Jean-Luc Godard’s Goodbye to Language

A single viewing of Jean-Luc Godard’s new 3-D film Goodbye to Language has equipped me neither to summarize its storyline, to the extent that any linear story can be said to exist, nor to provide anything like an interpretation. There is a couple; or rather two couples, who may perhaps be the same couple in different aspects, or in different possible lives. History is discussed: the invention of television, the French Revolution, Hitler and the death camps. Flaubert and Mao and Borges are quoted. The thought of Jacques Ellul is considered. Strong assertions are made by different voices: “Interior experience is now forbidden.” “I have come to say no to you and to die.” Quarrels occur. A woman stands naked in her kitchen. A man discusses philosophy while sitting on the toilet. A gun is fired, offscreen. Someone is stabbed, offscreen, and copious amounts of blood are splashed in a bathtub. Books are displayed and sometimes passed back and forth: Dostoyevsky, Solzhenitsyn, Ezra Pound, A. E. Van Vogt. Movies are shown on television: Only Angels Have Wings, Dr. Jekyll and Mr. Hyde, Metropolis. Titles announce themes: NATURE. METAPHOR. A ferryboat moves over water. People depart for Africa or America. Children play with dice. Mary Shelley, in period costume, writes Frankenstein by the shore of Lake Geneva. Leaves change color in autumn. Music plays. Music is interrupted. A dog moves through a landscape.

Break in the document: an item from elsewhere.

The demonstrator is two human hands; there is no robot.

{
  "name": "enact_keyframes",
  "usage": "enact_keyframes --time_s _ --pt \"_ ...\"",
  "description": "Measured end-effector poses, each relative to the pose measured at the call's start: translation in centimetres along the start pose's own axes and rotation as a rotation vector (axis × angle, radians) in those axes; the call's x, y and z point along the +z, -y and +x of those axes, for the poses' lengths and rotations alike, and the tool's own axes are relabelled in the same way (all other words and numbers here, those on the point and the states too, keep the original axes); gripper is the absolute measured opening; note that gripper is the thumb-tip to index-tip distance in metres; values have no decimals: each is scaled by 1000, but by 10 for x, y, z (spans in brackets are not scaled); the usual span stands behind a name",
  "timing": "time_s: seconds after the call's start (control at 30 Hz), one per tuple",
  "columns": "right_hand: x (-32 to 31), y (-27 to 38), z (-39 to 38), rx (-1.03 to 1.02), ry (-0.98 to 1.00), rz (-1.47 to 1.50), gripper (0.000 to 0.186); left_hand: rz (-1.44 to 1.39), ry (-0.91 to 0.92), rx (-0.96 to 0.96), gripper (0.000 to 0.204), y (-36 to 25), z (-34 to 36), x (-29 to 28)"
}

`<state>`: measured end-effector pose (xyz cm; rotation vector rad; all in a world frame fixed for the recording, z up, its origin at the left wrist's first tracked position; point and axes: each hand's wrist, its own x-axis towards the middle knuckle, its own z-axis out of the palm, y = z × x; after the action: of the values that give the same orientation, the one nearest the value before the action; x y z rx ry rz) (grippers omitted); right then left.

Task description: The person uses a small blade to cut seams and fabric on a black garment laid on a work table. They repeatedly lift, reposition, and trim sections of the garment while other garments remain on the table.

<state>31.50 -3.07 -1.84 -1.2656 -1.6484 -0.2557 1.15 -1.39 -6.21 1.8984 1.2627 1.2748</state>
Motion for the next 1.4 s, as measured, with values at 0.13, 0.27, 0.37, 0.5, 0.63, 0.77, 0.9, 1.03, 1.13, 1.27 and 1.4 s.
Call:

Such a random inventory is a vain attempt to convey the texture of this newest essay of Godard’s. The inventory is random because chosen only from a few pieces that happened to stick, out of a saturation of phenomenal detail that does not let up for seventy-two minutes. To catalogue the contents of any three-minute segment would exceed the bounds of most reviews. These elements, and much else, are given to us in nothing like a neatly legible order. If you blink—for example to make a note in a dark screening room—you probably miss two or three potentially crucial details, and it is fair to say that for Godard every detail is potentially crucial and every beat of the film equal in importance. His form of collage seems to contain almost everything, including a plentiful supply of gaps and concealments and disguises. He creates a surface as dense as a page of Pound’s “Section: Rock-Drill” or Ashbery’s “The Tennis Court Oath.” The abstraction and opacity are in the surface of an underlying formal equilibrium defined, here, through a phrase of the mathematician Bernhard Riemann: “A landscape where each point is transformed into music.”

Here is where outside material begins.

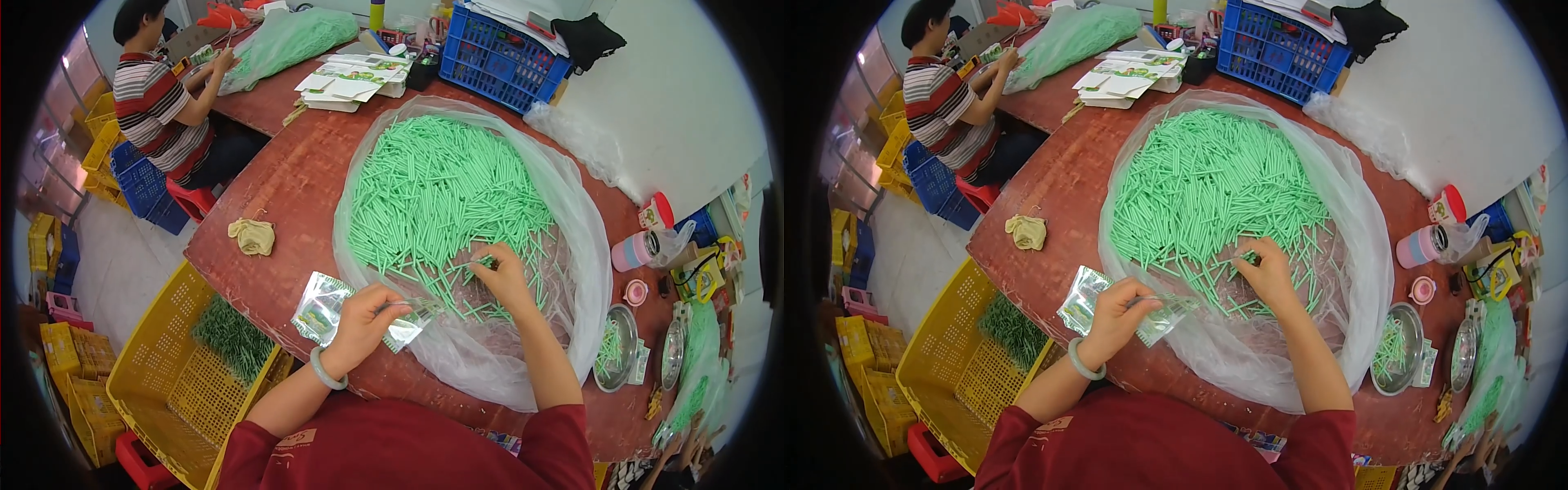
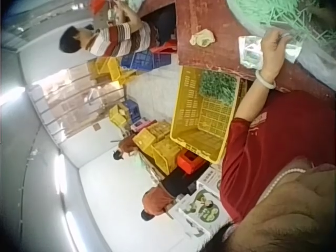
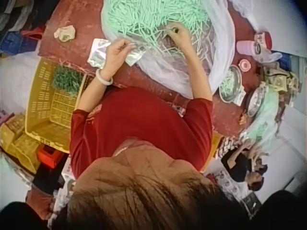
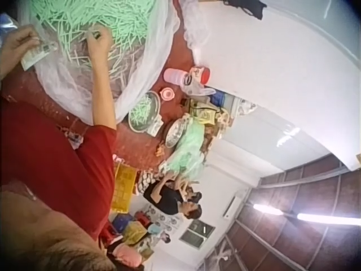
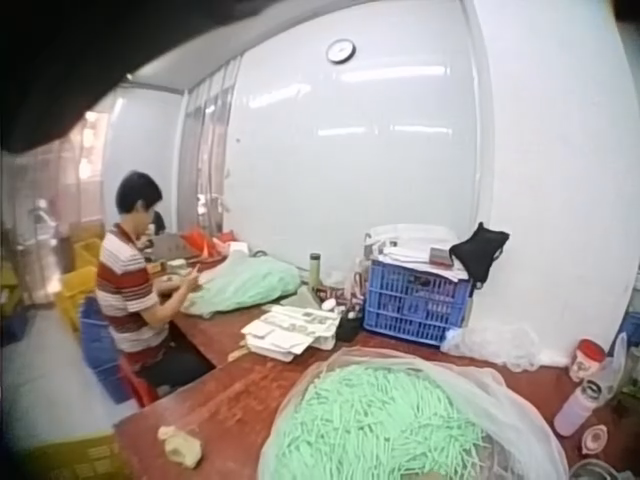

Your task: Manually counting and packaging small green plastic picks into clear plastic bags in a production setting.

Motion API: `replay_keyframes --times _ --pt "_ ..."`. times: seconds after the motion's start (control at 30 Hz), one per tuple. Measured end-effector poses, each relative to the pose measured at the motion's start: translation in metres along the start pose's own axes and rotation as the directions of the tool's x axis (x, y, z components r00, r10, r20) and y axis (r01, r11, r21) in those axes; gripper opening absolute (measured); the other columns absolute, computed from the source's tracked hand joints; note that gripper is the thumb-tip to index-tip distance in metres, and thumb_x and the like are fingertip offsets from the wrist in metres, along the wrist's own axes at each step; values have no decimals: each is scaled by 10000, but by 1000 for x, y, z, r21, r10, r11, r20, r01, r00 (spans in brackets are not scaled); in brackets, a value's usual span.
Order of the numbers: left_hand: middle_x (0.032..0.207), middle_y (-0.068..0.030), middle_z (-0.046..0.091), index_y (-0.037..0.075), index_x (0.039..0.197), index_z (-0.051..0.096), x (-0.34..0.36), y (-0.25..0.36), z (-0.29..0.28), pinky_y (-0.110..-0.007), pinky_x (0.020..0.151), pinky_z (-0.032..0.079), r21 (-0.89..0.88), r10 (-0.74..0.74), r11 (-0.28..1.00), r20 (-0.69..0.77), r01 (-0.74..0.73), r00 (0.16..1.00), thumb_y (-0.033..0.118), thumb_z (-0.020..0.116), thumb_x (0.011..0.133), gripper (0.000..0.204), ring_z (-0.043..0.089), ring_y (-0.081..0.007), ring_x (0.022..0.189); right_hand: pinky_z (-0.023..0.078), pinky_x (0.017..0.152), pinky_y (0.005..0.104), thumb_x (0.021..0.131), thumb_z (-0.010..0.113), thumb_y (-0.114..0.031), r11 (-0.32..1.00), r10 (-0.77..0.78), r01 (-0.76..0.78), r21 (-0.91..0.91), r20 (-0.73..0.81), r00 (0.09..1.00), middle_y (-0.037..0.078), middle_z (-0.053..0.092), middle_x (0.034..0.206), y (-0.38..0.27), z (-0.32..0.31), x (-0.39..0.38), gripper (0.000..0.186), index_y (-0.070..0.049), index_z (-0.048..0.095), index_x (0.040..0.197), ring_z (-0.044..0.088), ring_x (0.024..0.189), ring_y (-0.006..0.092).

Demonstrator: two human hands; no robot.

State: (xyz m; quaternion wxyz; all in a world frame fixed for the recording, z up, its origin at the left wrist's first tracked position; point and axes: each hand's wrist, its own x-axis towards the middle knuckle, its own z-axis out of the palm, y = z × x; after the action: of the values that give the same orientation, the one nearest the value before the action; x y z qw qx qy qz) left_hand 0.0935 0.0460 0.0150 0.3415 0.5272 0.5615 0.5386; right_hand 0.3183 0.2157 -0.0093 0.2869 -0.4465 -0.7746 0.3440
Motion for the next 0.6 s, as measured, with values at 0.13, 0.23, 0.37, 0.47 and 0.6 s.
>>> replay_keyframes --times 0.13,0.23,0.37,0.47,0.6 --pt "727 -82 577 -18 882 658 -2 -8 1 -281 592 409 37 42 998 26 -42 999 49 675 842 79 529 -161 655 424 554 269 727 749 -83 995 -86 83 -63 -52 995 29 586 747 5 -1 0 160 -65 688 874 532 604 127" --pt "753 -94 601 -17 910 664 -2 -9 0 -291 608 424 35 41 998 50 -43 998 60 663 856 95 550 -185 673 419 488 213 772 719 -27 863 254 -280 421 118 960 15 626 699 -29 -20 -1 125 -29 673 888 537 551 70" --pt "789 -101 627 -18 932 665 -1 -12 1 -300 646 443 35 141 989 46 -143 989 75 655 867 113 569 -208 708 430 509 199 739 715 53 802 130 -193 565 150 980 18 616 739 -73 -36 -11 159 -26 666 868 543 573 72" --pt "824 -105 645 -25 957 660 2 -9 5 -308 685 455 23 170 985 86 -173 982 85 646 876 137 580 -226 748 431 515 194 750 736 31 813 -89 19 582 93 992 35 639 801 -91 -33 -17 157 -21 687 891 568 627 70" --pt "824 -95 626 -39 953 648 4 -6 9 -295 696 444 -34 167 986 80 -164 983 37 603 888 109 570 -198 760 440 547 199 738 747 27 884 -159 83 460 129 979 43 634 825 -106 -32 -18 155 -17 694 877 583 693 84"
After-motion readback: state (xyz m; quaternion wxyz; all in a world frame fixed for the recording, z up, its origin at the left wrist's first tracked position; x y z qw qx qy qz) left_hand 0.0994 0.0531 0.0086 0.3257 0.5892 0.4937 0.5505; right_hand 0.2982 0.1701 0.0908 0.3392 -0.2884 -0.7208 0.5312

Goodbye to Language is a film not different in kind from such other works of Godard’s late period (he is now eighty-four) as Germany Year 90 Nine Zero (1991), Histoire(s) du Cinema (1998), Elegy for Love (2001), or Our Music (2004). It is marked by the same fondness for citation and repetition and deliberately jarring discontinuity, the same taste for punning and paradox indulged with a kind of sublime compulsion, the insistent cross-layering of word and image. But it is different in the intensity of its impact. Filming in 3-D, Godard forces a reconsideration not only of his own films but of all films.

Not that he hasn’t been meditating on such forced reconsiderations throughout his career. In a 1959 review of Man of the West he wrote: “Each shot in Man of the West gives the impression that Anthony Mann is reinventing the western just as, let us say, Matisse’s pencil reinvents the line of Piero della Francesca,” describing Mann’s film as offering “the beauty of landscapes simultaneously with the explication of that beauty…art simultaneously with the theory of art…we have in each shot the analysis simultaneously with the synthesis.” In Goodbye to Language Godard might be said to reinvent not only 3-D but the worlds—natural and human—that film undertakes to represent. To question what 3-D does to perception is to question what any of the technologies of visual art and film and video do—and they all seem to show up here at one point or another, from painting to silent movies to smartphones—and by extension to question what the human gaze does to the world in which it finds itself.

The use of 3-D here—and Godard’s 3-D is not the smoothly seductive machinery of big-budget blockbusters but a home-made variety whose joins are often ragged—has a continuous shock effect. There is something inherently shocking about 3-D, but as many have noted the shock tends to wear off. The subtlest employment of it I’ve seen was in Hitchcock’s Dial M for Murder, where the enlarged sense of space served paradoxically to reinforce claustrophobia. More recently, in Cave of Forgotten Dreams, Werner Herzog applied the medium to archaic cave paintings as a means of restoring depth perceptions intrinsic to the art as created but that the modern eye tends to flatten out. Others—Scorsese in Hugo, Wenders in Pina—have begun to tease out further untried capabilities.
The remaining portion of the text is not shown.